Sunday, July 31, 2011

blossoming

This is a year of anniversaries and initiations.  Fifteen years at the restaurant, twenty years of marriage, a first vintage of wine.  First real pruning in the vineyard.  First harvest of our own fruit.  First blossoming.   

My work at the restaurant is to tell the stories of the wines I have curated, tales of the landscape, the vineyards, and the people who tend them.  I have long worked to talk about methods of winegrowing and the work that happens in the cellar and how that translates into the glass, how the wine corresponds in an intimate conversation with the food with which it is being served.  I became interested in making wine because I talked so much about the process of making wine and having once studied forms of dance, I felt that to truly understand the alchemy of that process, I had to physically go through the choreography.  Once I had accomplished that, or rather failed in my first few attempts, I understood better something that I have always believed: wine is made in the vineyard and is a true expression of a complete landscape, that notion of terroir being all that encompasses a particular parcel of land from geology to botany, to the microclimate that embraces it, to the varietals that grow on it, to the human hand that husbands it and harvests it into wine.  Little did I know the desire to understand the rhythms of growing  wine would became much greater than the initially planned experiment of simply physically making wine in the cellar (or rather the bathtub as those first few years attested), and that in a three year period, Caleb and I would have a licensed winery with a fledgling vineyard and be producing our first negociant vintage. 
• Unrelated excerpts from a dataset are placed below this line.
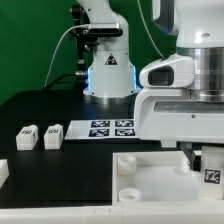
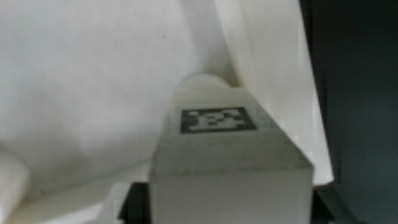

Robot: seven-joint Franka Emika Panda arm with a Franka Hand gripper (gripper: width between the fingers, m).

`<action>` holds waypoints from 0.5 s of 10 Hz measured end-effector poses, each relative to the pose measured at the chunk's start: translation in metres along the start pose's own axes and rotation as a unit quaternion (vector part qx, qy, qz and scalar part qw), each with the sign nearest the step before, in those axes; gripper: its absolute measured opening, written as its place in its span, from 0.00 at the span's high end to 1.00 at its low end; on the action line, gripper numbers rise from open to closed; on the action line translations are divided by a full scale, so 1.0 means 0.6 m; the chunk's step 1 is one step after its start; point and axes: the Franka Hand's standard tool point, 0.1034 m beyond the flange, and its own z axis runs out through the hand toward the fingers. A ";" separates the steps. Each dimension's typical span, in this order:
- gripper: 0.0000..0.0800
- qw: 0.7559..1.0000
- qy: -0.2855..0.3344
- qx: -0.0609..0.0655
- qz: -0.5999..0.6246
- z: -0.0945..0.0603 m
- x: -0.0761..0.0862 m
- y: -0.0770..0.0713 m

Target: Assemble one leg

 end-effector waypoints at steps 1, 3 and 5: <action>0.64 0.997 -0.006 0.001 0.081 -0.002 0.005 0.004; 0.64 0.972 -0.020 0.004 0.233 -0.001 0.008 0.010; 0.64 0.909 -0.033 0.000 0.416 0.000 0.003 0.009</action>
Offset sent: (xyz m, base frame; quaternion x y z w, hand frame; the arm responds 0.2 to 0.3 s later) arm 0.0181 0.0004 0.0070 -0.0040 -0.0415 0.4210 0.9061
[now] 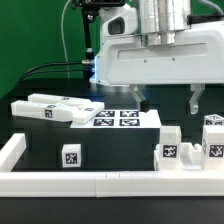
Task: Assemble chair
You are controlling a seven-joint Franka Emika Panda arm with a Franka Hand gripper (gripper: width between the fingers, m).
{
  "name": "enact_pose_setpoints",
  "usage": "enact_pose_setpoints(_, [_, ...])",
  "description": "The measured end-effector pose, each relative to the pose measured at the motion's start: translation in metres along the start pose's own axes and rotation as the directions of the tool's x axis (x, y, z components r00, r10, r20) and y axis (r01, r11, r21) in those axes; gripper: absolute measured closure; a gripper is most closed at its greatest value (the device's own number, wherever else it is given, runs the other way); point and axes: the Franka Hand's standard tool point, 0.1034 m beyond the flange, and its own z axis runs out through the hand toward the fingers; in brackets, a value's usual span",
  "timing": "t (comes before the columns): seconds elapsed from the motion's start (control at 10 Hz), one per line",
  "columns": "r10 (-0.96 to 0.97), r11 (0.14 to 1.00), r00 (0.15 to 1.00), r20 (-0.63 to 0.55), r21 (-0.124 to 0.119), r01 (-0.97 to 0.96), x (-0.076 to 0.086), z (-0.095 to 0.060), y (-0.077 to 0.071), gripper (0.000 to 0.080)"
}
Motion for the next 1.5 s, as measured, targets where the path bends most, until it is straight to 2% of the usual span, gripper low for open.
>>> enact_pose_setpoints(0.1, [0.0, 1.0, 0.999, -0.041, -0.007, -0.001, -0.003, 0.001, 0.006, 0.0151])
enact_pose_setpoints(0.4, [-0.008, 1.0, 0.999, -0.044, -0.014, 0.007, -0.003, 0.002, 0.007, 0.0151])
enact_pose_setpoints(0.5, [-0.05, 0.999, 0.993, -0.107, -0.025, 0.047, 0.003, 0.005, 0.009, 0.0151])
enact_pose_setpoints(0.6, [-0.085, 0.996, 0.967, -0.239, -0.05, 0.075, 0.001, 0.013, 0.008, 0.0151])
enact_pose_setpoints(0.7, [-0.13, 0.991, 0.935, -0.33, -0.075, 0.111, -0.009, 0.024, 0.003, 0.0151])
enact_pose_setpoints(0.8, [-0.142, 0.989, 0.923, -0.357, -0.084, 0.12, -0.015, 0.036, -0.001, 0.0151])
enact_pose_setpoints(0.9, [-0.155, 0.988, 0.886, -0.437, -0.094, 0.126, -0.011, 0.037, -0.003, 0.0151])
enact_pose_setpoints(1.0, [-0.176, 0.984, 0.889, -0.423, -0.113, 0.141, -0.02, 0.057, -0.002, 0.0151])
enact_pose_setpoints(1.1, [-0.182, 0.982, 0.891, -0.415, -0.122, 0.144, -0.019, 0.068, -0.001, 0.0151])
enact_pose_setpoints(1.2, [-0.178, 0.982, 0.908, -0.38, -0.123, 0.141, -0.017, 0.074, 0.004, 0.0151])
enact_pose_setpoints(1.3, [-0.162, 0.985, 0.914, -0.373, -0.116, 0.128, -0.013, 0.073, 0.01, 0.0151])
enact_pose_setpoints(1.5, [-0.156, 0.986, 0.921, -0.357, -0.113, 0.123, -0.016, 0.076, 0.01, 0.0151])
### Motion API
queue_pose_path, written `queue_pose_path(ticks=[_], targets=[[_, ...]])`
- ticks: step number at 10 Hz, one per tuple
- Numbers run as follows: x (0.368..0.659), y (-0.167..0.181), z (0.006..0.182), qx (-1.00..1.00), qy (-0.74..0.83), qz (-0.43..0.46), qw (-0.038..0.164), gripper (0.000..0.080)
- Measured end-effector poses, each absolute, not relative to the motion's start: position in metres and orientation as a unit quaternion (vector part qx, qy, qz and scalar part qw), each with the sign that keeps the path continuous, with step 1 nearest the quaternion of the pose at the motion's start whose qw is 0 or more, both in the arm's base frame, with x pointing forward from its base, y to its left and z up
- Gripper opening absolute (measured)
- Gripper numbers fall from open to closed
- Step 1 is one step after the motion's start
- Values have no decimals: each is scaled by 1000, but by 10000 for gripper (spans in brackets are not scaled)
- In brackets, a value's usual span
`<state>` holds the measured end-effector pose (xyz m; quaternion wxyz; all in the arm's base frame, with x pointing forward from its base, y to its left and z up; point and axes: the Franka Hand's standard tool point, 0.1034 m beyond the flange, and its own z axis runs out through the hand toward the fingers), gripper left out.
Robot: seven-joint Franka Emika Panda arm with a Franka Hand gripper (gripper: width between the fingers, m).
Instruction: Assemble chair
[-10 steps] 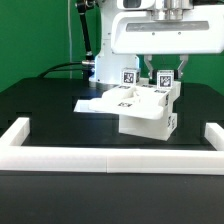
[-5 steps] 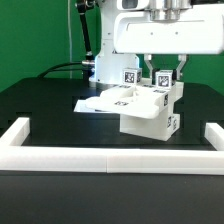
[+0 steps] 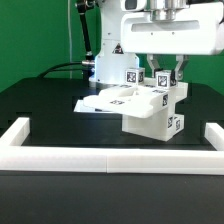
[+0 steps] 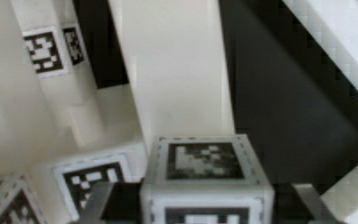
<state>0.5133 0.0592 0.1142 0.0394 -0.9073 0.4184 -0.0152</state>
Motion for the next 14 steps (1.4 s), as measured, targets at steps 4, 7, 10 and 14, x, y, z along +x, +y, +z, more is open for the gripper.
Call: queue_pose_path(ticks=[4, 7, 10, 14], targets=[[513, 62, 114, -859, 510, -8, 47, 288], [513, 62, 114, -866, 498, -8, 47, 366], [514, 65, 115, -907, 418, -13, 45, 644], [514, 65, 114, -972, 231, -22, 42, 648]])
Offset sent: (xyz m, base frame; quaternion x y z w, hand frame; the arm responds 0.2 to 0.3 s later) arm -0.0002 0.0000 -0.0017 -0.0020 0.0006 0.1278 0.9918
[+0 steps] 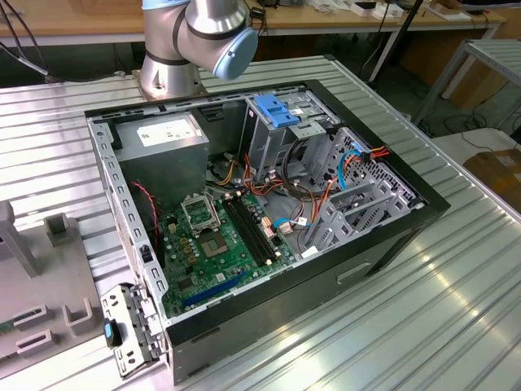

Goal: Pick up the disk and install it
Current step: 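Pick up the disk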

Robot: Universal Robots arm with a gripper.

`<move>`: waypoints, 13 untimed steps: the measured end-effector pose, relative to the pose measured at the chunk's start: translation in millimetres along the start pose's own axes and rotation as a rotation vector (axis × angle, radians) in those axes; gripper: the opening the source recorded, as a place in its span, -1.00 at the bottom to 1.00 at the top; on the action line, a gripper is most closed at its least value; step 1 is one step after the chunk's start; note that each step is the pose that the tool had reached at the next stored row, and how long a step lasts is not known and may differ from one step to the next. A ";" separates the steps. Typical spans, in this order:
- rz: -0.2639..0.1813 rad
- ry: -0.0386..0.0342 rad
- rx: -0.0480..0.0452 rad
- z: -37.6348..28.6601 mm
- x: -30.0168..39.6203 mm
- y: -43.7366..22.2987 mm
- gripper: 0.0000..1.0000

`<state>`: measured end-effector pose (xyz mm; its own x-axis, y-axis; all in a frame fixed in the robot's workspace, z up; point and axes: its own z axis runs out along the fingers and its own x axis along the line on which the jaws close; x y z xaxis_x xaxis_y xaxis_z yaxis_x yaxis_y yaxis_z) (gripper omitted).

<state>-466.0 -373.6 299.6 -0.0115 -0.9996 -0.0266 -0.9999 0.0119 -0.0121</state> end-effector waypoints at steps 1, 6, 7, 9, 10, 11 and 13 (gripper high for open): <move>0.000 0.0006 0.0000 -1.5 -0.1 0.0 -0.25; 0.000 0.0023 0.0000 -10.0 -0.5 -0.2 -0.25; 0.000 0.0024 0.0000 -12.0 -0.5 -0.2 -0.25; 0.000 0.0029 0.0000 -18.4 -0.7 -0.3 -0.25; 0.000 0.0031 0.0003 -19.6 -0.8 -0.4 -0.25; 0.000 0.0031 0.0003 -19.6 -0.7 -0.4 -0.25; 0.000 0.0032 0.0000 -19.7 -0.8 -0.4 -0.25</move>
<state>-465.8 -373.3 319.3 -0.0115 -0.9997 -0.0234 -0.9999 0.0118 -0.0121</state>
There have been many firsts on this journey and many surprises.  I have gone many times to other vineyards to taste wine and walk the land, to see the vines, to examine the shapes of their trellising.  But these visits exist somewhat in a vacuum.  For me the process is never fully understood until I experience the actual doing of it.  I am envious of two friends who have taken a sabbatical to work at another friend’s vineyard in France.  While they are a bit stunned by the hard manual labor and the difficulties and beauties of a living in a foreign culture, I crave to learn the repeated motions that they practice every day to the protest of their aching bodies.  While I have many mentors in many places willing to discuss the mechanics of the work I must do, I have no one who stands next to me with years of experience  guiding the way the hand prunes the vine here, ties the vine there, thins the shoots here, pulls leaves there.  I have pruned at this friend’s vineyard in France and had his tutelage working forty to ninety year old vines, but I have never pruned two-year old vines, nor have I ever shoot-thinned vines, or pulled leaves.  I have never lifted wires; I have never hedged.  


I have never watched the buds turn to the smallest looking grapebunch you can imagine, or seen how they lengthen and extend with each day until they become the flowers of this majestic and earthy plant with small threads of white pistils coming out of each supposed grape waiting for pollination.  I have never smelled grape blossoms before, the sweet jasmine of the Marquette, or the white pepper of the La Crescent.  I have never witnessed how these scents might translate into the fruit.  I have never noted when blossoming arrives and how long it lasts and if the sun graces the period or if the rain confounds.  This all happens for the first time here and now in this year. 


And there is some sun.  There is rain.  We’ve had strong breezes.  The flowers seem to have pollinated themselves as the pistils fade and the berries begin to grow.  But there are violent thunderstorms while I hide in our bedroom downstairs that is built into the hillside, hide with two cats fearing that the wind will blow the windows in the house out.  I watch out the French doors the hail, pea-sized and so pretty, ride the wind and drop to the ground bouncing like a broken string of pearls.  I find that I pray.  This is the first hail that I have feared.  


In the vineyard, there is cause for alarm.  This is the first time I’ve understood how dispirited a local orchardist felt after losing all the leaves on his apple trees to hail the size of a snowball; without leaves there is no photosynthesis and the plants will die.  This is the first time I understand why the woman in Bordeaux cried when half her fruit near the time of harvest was destroyed by hail.  This is the first time I’ve seen the sly shredding of the leaves and the gaping wounds even in this smallest of fruit.  This will be the first time I will know if the vines can survive this test, if any fruit will remain after all this brutality.  Will the berries just expire, shrivel and blacken, losing their heart after such a defeat?


But grapevines are absurdly resilient.  Only time will tell over these days that turn into weeks.  Already, after a serious of chamomile, yarrow and nettle teas, the vines and fruit seem to respond putting out new growth to replace the damaged leaves, and the untouched berries grow larger covering the holes in the bunches of the berries lost.  They are now about the size of those hail-pearls that caused the chaos in the first place.


This is the first time we think they will survive, and we will still have fruit for our first at home harvest.  This is not the first time, however, this season we have felt hopeful.  And this is not the first time we are a bit wary of that hope knowing that the next scourge or storm could render us hopeless.  Now, there are black caterpillars with white and orange stripes, and a foul infestation of Japanese beetles.  We pick them off the leaves every day, drowning them in old jam jars filled with water and soap.  We collect them and burn them into dust, their scent, rather putrid, perfuming the air.  But that is yet another story.